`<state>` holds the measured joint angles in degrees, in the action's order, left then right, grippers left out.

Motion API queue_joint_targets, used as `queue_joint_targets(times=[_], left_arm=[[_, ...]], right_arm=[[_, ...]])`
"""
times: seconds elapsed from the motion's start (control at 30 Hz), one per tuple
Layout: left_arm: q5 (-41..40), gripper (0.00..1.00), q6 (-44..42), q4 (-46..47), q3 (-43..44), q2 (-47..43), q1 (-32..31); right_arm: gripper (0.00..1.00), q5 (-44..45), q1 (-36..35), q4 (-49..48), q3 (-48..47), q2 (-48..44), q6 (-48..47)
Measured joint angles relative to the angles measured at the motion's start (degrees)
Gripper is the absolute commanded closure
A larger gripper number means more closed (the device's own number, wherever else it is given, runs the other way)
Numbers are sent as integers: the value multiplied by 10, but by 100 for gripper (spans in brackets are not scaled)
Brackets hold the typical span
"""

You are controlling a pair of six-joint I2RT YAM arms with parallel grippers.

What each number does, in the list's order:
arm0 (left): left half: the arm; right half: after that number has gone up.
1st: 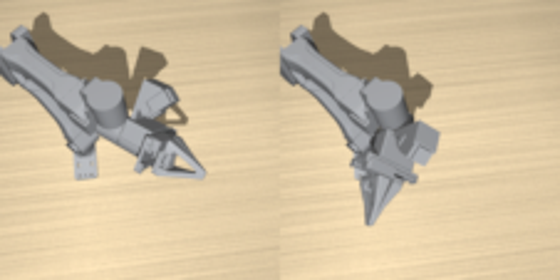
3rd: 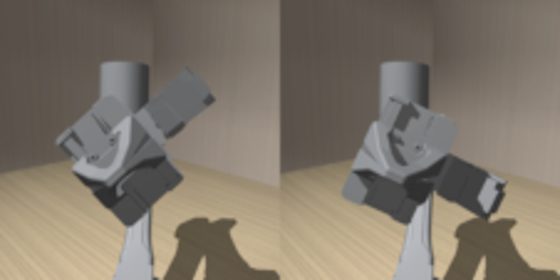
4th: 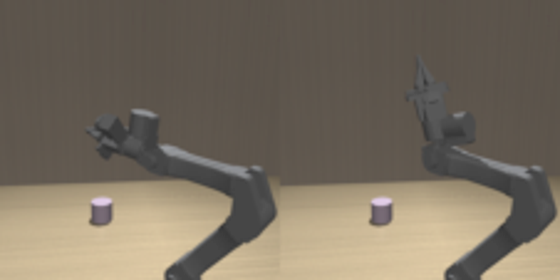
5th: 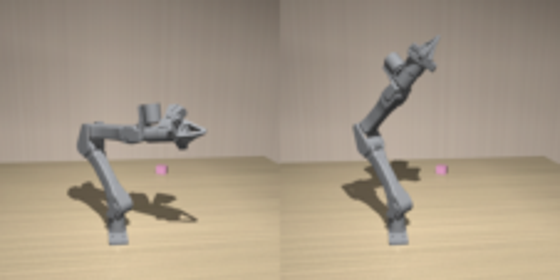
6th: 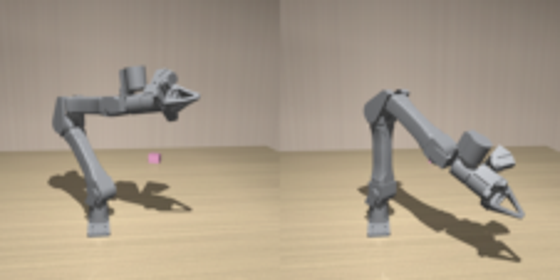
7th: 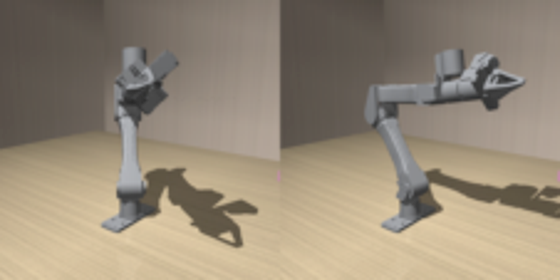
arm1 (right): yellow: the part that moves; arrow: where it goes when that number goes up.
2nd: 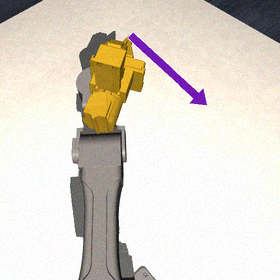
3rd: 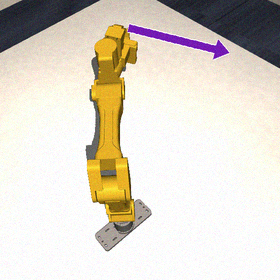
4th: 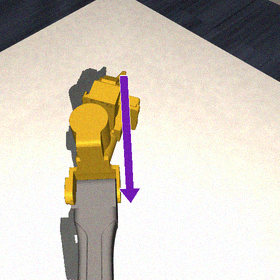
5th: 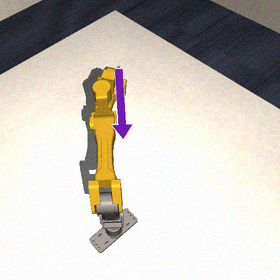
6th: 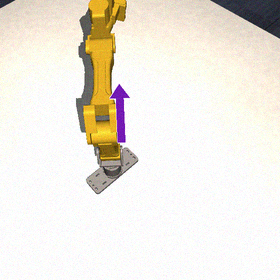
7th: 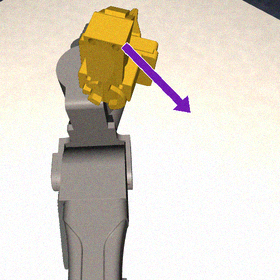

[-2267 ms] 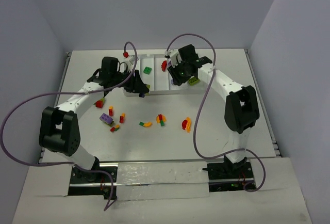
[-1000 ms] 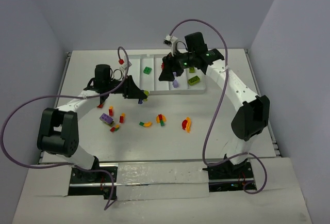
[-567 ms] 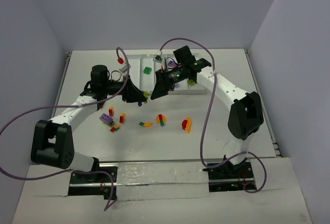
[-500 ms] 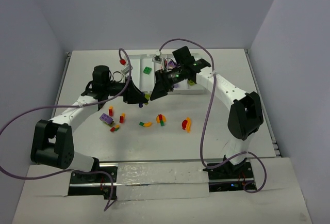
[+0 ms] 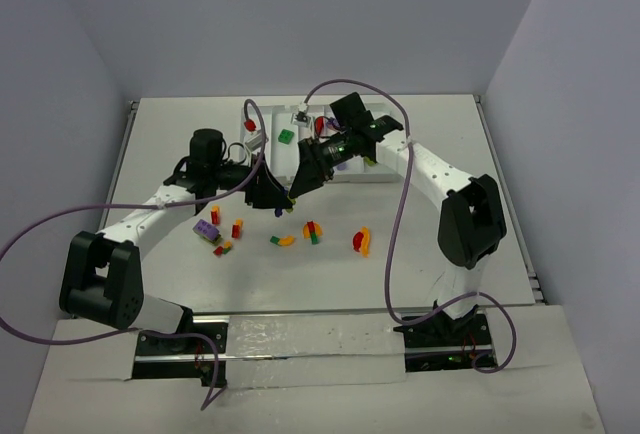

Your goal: Sort the legos into containers by color

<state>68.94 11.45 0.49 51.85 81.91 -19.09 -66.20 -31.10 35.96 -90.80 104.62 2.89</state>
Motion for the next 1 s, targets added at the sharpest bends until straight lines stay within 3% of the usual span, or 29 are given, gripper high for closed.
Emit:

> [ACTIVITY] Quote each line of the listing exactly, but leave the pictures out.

> [EXERCISE RESULT]
`<state>` holds the measured joint angles in degrees, in the action's order, left then right, grippers left out.

Motion API queue_joint_targets, used as `queue_joint_targets(times=[_], left_arm=[[_, ...]], right_arm=[[_, ...]])`
"""
times: seconds elapsed from the motion's start (control at 30 Hz), one per tuple
Layout: left_arm: q5 (-41..40), gripper (0.00..1.00), q6 (-44..42), q4 (-46..47), q3 (-43..44), q2 (-47..43), q1 (-32..31); right_arm: gripper (0.00..1.00), q5 (-44..45), q1 (-36..35), q4 (-49..48), q3 (-48..47), q2 (-48..44), q6 (-48..47)
Measured joint angles relative to the angles measured at the motion's start (degrees)
Gripper is the absolute commanded closure
A larger gripper number means more closed (the device's own number, wherever else it is given, runs the other way)
Numbers are sent as integers: the value multiplied by 10, but by 100 for gripper (spans in brackets are not scaled)
Brackets hold the typical span
"""

You are controlling a pair of six-joint I2RT YAM arms with parallel grippers.

What each number does, in the list's order:
arm0 (left): left half: the arm; right half: after that number has gone up.
1st: 
3rd: 
4th: 
5th: 
6th: 
7th: 
arm1 (right): yellow: the part that moves; arrow: where it goes when that number goes up.
2nd: 
3rd: 
4th: 
5th: 
6th: 
7th: 

[-2267 ms] 
[-1000 ms] 
[-567 ms] 
[-500 ms] 
[+0 ms] 

Your goal: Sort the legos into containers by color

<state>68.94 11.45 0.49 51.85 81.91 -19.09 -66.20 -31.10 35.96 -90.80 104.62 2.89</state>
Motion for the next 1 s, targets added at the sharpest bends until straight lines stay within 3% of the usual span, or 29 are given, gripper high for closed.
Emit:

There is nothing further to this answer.